►

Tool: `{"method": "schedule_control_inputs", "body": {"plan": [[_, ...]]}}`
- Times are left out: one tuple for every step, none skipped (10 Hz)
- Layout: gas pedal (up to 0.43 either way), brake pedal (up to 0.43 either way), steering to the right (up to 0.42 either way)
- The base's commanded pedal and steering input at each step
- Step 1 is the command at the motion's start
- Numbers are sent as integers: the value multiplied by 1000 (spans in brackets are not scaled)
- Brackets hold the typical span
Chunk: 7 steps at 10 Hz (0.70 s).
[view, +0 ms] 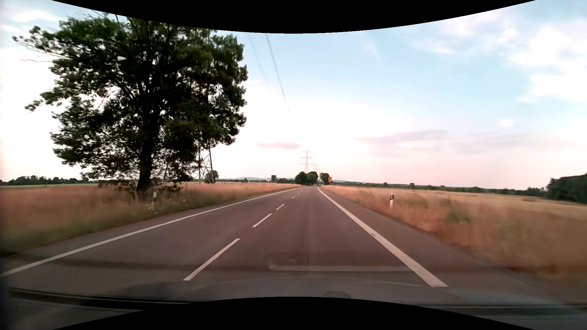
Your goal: Follow the waypoints while adhering to traffic rules and regulations
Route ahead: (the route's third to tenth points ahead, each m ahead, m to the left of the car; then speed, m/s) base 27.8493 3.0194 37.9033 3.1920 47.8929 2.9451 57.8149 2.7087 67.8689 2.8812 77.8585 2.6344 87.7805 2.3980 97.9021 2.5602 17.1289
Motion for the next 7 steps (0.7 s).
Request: {"method": "schedule_control_inputs", "body": {"plan": [[8,0,-1],[8,0,-1],[8,0,-1],[8,0,-2],[8,0,-1],[8,0,-1],[8,0,-2]]}}
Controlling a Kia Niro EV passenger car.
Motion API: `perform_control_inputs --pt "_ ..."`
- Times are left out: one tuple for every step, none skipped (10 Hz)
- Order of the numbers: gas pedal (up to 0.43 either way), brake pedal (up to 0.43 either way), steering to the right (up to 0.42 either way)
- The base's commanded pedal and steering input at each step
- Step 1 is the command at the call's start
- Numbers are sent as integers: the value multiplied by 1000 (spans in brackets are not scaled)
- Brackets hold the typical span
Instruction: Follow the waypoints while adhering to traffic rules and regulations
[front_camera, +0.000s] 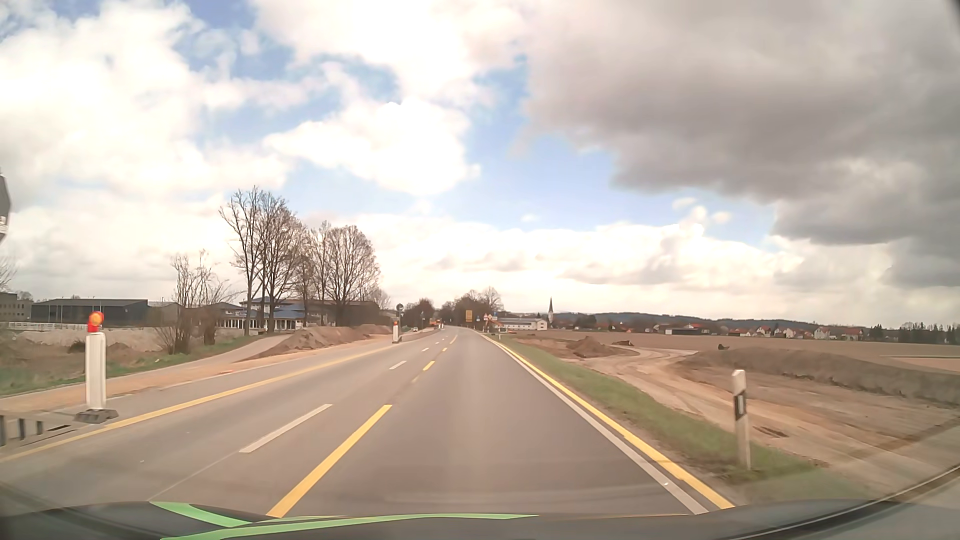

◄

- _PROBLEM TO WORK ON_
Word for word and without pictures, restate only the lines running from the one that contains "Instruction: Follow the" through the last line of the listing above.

- _PROBLEM SOLUTION_
Instruction: Follow the waypoints while adhering to traffic rules and regulations
[front_camera, +0.000s] 

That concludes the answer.